* [WORK INSTRUCTION]:
Once you reach the line containing "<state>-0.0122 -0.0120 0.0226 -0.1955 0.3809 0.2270" in the entries below, write out that line and each one after it down to the line containing "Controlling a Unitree", exactly and with nothing added.
%%
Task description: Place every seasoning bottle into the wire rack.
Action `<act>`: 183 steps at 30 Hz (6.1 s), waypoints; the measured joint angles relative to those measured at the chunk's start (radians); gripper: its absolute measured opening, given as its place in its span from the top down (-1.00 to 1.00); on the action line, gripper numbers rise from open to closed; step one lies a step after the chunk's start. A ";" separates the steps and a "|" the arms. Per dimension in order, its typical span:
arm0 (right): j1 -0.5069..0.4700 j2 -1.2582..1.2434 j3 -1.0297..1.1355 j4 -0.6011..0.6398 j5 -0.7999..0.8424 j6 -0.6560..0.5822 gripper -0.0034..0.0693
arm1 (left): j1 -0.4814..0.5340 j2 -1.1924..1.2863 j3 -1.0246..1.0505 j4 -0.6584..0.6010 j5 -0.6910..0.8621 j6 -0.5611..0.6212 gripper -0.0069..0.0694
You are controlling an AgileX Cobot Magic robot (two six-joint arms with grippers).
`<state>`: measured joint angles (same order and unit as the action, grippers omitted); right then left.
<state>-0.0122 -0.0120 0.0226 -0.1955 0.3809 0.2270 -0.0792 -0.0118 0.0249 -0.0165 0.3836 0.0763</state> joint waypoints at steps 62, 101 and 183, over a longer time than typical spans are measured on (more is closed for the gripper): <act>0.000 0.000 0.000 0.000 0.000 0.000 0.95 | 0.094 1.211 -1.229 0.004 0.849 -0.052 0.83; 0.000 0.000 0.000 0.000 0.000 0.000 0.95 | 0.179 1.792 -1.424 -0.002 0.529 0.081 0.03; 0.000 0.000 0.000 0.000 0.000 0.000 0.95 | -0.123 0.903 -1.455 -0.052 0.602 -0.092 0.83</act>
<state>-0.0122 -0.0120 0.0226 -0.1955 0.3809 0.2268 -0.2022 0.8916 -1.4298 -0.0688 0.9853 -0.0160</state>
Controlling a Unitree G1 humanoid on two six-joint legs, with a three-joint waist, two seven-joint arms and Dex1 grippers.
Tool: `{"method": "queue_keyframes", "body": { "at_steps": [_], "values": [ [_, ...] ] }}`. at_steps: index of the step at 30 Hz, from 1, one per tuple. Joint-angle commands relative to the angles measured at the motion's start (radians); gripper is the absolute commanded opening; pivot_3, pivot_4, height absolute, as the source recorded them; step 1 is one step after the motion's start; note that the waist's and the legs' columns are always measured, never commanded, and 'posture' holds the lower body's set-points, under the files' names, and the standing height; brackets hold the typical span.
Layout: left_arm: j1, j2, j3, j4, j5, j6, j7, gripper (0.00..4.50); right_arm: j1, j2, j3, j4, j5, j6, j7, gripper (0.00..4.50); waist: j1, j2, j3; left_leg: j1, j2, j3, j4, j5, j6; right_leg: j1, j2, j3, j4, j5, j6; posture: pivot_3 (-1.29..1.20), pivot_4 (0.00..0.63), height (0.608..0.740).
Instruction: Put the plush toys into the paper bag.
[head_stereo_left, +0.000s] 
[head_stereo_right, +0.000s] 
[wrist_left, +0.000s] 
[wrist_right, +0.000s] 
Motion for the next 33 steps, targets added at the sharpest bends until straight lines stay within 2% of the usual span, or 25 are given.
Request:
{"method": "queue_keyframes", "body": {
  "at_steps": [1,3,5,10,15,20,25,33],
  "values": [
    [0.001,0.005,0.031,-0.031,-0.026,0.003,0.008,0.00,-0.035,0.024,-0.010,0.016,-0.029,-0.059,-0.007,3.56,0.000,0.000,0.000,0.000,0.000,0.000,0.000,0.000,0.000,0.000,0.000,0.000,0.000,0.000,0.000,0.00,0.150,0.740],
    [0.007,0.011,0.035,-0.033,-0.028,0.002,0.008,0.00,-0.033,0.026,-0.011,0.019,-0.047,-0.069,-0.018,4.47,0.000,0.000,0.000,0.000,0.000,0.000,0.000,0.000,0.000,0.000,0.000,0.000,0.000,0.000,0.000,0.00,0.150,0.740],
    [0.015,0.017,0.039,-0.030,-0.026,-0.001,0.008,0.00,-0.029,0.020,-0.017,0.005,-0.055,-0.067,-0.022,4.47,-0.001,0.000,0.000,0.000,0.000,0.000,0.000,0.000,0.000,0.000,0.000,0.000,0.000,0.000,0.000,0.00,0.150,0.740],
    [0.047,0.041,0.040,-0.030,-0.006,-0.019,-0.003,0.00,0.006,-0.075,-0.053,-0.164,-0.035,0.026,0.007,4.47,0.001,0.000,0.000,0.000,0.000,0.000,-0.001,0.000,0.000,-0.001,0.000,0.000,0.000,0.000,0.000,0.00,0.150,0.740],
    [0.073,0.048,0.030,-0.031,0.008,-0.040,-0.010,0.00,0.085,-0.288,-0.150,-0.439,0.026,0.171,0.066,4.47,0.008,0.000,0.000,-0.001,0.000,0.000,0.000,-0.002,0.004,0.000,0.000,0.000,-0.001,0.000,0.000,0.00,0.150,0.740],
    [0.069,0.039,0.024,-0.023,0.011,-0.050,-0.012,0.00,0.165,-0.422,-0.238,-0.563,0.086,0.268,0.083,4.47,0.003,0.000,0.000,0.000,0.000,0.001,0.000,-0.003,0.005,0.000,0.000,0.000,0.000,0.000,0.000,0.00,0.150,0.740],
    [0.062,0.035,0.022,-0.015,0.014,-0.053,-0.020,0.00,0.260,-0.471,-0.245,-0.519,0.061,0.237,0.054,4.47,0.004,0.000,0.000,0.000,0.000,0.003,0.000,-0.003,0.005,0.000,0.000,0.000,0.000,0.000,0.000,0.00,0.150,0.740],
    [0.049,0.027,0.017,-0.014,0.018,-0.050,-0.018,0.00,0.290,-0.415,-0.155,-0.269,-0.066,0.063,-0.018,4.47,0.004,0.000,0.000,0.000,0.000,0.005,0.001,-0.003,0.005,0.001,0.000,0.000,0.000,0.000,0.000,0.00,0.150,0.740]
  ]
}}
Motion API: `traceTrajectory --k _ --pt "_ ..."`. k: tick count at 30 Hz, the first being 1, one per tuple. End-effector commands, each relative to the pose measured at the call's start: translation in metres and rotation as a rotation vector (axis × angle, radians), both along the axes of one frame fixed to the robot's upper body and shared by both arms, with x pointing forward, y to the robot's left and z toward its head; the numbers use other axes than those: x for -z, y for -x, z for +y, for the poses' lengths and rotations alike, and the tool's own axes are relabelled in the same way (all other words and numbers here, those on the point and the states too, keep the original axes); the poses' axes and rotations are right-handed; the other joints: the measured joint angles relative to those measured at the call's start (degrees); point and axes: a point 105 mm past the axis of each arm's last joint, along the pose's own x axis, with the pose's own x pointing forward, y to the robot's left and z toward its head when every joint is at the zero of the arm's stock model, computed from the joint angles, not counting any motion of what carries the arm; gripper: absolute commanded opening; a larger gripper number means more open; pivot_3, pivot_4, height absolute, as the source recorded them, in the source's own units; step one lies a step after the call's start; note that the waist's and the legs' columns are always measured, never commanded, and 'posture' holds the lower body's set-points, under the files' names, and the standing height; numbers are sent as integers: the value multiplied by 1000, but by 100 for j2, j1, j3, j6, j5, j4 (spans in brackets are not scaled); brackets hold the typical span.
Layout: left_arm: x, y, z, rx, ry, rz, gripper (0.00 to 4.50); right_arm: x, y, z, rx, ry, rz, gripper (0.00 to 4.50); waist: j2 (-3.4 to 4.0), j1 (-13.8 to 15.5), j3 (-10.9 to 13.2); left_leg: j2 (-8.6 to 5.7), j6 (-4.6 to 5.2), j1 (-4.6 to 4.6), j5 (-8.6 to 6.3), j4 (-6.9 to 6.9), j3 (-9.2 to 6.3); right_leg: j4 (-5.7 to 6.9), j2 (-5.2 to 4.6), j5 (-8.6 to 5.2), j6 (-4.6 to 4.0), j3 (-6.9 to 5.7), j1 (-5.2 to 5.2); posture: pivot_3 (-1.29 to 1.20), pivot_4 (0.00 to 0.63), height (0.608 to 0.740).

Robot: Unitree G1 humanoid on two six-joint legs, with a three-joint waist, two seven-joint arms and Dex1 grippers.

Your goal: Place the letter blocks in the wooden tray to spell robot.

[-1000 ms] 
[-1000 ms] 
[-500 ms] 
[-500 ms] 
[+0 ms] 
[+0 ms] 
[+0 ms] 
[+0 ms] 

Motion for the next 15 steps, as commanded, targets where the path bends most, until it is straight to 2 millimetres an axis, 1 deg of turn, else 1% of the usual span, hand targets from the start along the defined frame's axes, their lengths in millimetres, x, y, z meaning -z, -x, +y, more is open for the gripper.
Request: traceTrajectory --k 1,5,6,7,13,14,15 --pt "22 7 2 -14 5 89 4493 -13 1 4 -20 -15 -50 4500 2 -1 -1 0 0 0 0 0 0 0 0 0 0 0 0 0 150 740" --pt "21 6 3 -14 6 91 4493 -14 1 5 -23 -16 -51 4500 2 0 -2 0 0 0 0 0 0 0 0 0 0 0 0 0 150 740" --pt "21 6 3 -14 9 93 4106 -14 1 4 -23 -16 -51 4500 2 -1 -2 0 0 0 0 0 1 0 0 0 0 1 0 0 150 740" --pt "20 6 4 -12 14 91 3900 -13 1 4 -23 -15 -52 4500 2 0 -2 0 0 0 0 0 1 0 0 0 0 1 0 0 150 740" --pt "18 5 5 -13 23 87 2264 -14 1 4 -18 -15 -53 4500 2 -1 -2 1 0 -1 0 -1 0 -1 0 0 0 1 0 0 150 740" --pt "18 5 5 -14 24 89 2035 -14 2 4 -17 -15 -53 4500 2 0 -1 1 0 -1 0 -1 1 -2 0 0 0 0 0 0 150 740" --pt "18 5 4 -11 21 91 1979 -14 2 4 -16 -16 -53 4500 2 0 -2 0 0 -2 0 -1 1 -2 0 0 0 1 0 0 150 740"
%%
* [EXERCISE RESULT]:
<state>-0.0122 -0.0120 0.0226 -0.1955 0.3809 0.2270 -0.0792 -0.0118 0.0249 -0.0165 0.3836 0.0763</state> joint waypoints at steps 62, 101 and 183, over a longer time than typical spans are measured on (more is closed for the gripper): <act>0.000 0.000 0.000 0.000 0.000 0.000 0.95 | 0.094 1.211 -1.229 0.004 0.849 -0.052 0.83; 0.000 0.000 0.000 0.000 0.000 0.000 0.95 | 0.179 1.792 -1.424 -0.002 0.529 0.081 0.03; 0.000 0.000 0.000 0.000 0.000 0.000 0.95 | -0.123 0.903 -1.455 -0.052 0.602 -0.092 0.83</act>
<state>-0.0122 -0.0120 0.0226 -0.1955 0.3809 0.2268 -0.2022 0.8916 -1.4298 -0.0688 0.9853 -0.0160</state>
Controlling a Unitree G1 humanoid on two six-joint legs, with a three-joint waist, two seven-joint arms and Dex1 grippers.

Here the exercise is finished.